Joanna ... come to the dark... errr...light...err...WHITE SIDE!

hello!!!!!

for me... i feel uncomfortable around other korean-americans (not so much around asian-americans not korean) because i'm constantly measuring how korean i am... compared to them. am i more korean then them or less korean? i constnatly feel like im either competiting or lacking... i either feel good or bad... in both situations. whether its yay im so korean or man im not korean enough.... hanging out other korean-americans just reminds me that im always aware of where on that stupid little dash im hovering on.

if your interested in thinking about it more theres a book called "yell oh! girls". I am still in the middle of reading it, because i get too emotionally involved in the stories and always end up crying. but im silly like that. its a collection of stories from various asian-american girls from like 18-24 about their asian-american identity. mainly short stories and personal essays. very touching. give it a try ^__^

oh wow.... this entry... it's so me it's ridiculous lolz.

The way I feel around other Korean-Americans is pretty much the same as the girl above me, Anna says. I always feel like other Koreans look down on me because I'm not exceptionally fluent in the language and haven't lived in Korea, and don't really want to go. I feel like an invalid around them because they're so in touch with the culture and everything and I'm like, not.
And 3 couples I know that are all our age recently got engaged these past 2 weeks (insane!) and so my mother and I talked about marriage for a few minutes the other day, and I seriously cannot see myself with a Korean guy. Ever. Like, it's not even an option for me.
And you know how I'm always crackin jokes and hatin on Asians. I'm horrible lol.

But I have this group of 3 korean girls, granted 2 of them are mixed, but close enough lol and we've all been really close friends for over 12 years now. So this shows that it is possible to have close friendships with other asians. But I don't have any asian friends here because most of the asians here ONLY hang out with other people from their country. I try to embrace both American and Korean cultures, whereas the asians here live in America and are fluent in English but try to embrace only their culture, and hang out with only other people with their same ethnicity here. They kind of shut themselves off from the rest of the world, and that's what turns me off.

I dunno... that's just me and my opinion though.
I mean, obviously you have asian friends like Katherine, me, David, who was that other guy I met that one time... Frank? and others, so you definitely have the capability of making asian friends. Maybe you didn't make any asian friends at OSU because of other factors like personality or something and not just their ethnicity persay.

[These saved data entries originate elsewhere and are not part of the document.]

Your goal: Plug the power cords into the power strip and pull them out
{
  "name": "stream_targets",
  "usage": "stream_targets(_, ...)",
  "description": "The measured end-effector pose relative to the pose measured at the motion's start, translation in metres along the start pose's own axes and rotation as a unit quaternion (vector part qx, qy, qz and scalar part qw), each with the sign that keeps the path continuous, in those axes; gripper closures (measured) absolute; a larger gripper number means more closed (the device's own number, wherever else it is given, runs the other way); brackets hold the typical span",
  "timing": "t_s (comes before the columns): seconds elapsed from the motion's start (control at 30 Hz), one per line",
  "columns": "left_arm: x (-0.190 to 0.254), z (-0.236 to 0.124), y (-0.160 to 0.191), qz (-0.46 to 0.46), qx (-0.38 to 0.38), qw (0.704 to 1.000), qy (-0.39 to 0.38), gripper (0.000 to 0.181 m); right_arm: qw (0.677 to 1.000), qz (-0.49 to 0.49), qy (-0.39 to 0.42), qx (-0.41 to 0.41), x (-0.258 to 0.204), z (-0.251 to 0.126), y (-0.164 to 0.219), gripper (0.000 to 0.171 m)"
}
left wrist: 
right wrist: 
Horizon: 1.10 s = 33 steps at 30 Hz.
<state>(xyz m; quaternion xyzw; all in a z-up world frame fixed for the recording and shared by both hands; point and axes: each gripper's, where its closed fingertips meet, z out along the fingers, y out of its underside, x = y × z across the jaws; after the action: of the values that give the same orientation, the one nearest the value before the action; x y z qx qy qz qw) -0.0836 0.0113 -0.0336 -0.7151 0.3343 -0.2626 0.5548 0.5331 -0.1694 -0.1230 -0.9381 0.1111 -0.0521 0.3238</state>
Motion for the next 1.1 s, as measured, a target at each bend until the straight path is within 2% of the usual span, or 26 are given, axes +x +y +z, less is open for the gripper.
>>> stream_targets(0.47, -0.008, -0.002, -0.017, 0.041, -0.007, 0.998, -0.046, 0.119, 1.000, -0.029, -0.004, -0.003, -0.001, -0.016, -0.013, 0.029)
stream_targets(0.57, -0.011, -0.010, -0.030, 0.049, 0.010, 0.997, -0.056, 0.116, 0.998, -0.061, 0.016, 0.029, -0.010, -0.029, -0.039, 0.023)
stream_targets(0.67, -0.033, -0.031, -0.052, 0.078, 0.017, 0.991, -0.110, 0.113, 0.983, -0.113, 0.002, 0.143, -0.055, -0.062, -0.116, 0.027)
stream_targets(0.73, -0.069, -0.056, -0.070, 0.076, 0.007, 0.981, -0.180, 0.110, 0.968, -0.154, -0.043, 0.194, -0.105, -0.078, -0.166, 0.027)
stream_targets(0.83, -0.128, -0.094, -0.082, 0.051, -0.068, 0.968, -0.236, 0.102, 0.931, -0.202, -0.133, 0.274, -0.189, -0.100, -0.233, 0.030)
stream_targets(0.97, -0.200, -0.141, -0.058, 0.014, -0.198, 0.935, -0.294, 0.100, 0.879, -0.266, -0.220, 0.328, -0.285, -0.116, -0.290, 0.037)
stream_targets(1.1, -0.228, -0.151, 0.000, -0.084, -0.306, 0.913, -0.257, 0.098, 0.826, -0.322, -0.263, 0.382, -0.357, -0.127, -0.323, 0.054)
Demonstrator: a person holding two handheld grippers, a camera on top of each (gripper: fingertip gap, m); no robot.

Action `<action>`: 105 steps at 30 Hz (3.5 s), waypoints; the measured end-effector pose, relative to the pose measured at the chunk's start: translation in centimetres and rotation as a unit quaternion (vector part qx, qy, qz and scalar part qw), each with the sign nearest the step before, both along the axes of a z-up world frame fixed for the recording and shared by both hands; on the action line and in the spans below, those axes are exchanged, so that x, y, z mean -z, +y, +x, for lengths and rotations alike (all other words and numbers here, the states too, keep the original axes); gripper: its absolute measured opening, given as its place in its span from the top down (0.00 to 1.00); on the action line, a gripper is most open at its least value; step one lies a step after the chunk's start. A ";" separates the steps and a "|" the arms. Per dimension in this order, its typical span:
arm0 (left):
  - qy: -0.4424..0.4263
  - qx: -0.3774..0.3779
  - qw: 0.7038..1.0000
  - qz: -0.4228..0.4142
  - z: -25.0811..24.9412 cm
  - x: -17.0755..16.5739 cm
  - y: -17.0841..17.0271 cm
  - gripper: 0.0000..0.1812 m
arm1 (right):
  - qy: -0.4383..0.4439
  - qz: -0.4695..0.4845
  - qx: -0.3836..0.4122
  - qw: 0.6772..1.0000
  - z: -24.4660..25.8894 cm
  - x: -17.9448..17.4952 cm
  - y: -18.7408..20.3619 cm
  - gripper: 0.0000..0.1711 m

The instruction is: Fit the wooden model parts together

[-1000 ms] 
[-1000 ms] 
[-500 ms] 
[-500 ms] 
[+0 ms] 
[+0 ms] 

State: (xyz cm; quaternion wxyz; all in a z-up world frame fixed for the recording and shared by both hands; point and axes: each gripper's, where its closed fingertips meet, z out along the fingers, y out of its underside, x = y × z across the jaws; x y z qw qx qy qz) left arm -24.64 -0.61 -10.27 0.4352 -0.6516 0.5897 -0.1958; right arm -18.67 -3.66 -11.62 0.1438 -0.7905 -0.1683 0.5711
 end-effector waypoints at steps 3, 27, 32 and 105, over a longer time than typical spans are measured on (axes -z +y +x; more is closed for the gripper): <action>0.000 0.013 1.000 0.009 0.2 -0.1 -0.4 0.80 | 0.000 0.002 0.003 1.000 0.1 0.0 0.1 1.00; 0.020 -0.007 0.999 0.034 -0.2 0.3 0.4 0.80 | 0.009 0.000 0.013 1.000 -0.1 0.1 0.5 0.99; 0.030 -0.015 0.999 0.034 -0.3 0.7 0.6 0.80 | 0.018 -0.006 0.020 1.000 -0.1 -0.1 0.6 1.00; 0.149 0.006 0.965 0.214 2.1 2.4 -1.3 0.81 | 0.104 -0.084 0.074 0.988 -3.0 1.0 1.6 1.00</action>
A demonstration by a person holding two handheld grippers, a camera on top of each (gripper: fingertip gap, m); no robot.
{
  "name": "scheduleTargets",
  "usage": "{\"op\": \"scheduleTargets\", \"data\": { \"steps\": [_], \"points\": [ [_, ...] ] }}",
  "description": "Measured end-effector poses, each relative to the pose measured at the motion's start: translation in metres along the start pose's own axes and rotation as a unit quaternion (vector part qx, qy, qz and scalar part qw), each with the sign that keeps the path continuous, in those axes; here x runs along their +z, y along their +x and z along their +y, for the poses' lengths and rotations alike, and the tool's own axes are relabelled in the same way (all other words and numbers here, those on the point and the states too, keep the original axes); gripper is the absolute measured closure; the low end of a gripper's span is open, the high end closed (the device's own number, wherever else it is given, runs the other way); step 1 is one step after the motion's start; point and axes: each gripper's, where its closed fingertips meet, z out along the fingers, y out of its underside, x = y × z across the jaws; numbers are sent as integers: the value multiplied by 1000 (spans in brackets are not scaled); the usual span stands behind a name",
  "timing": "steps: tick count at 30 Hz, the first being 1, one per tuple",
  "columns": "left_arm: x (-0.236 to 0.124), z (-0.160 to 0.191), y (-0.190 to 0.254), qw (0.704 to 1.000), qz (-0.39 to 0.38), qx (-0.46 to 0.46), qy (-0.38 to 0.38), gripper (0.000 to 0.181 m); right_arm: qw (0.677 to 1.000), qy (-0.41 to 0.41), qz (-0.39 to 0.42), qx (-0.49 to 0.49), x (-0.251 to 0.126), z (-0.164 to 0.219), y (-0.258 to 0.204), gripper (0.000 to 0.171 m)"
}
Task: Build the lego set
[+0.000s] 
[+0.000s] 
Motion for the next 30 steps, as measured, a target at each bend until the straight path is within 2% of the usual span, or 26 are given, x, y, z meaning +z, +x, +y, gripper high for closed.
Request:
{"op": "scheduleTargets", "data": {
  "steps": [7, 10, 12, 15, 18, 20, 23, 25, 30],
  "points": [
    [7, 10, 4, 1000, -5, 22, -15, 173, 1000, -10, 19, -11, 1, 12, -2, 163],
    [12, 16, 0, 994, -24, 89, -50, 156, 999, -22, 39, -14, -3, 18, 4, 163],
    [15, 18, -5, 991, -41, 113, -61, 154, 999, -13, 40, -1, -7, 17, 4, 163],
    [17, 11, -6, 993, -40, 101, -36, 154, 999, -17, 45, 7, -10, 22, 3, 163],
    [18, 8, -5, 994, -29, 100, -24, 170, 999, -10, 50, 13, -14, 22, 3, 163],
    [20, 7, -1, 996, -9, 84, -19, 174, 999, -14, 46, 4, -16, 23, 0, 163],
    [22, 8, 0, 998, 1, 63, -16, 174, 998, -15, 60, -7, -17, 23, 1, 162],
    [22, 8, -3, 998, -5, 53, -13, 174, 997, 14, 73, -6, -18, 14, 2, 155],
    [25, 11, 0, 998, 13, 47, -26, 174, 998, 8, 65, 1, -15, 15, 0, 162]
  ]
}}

But the important thing is that you're trying. You try with your family and you're still taking Chinese at Kent, yes? Just keep trying and hang in there!

Yea, I'm uncomfortable around other Chinese-Americans too, because I never know the level of Chinese or American they are, and I feel like I can't relate to those who are more Chinese that I am. Well I don't know, but I'm going to attempt to make more Asian friends. Or at least be part of an Asian community somewhere, in church or at school or whatever.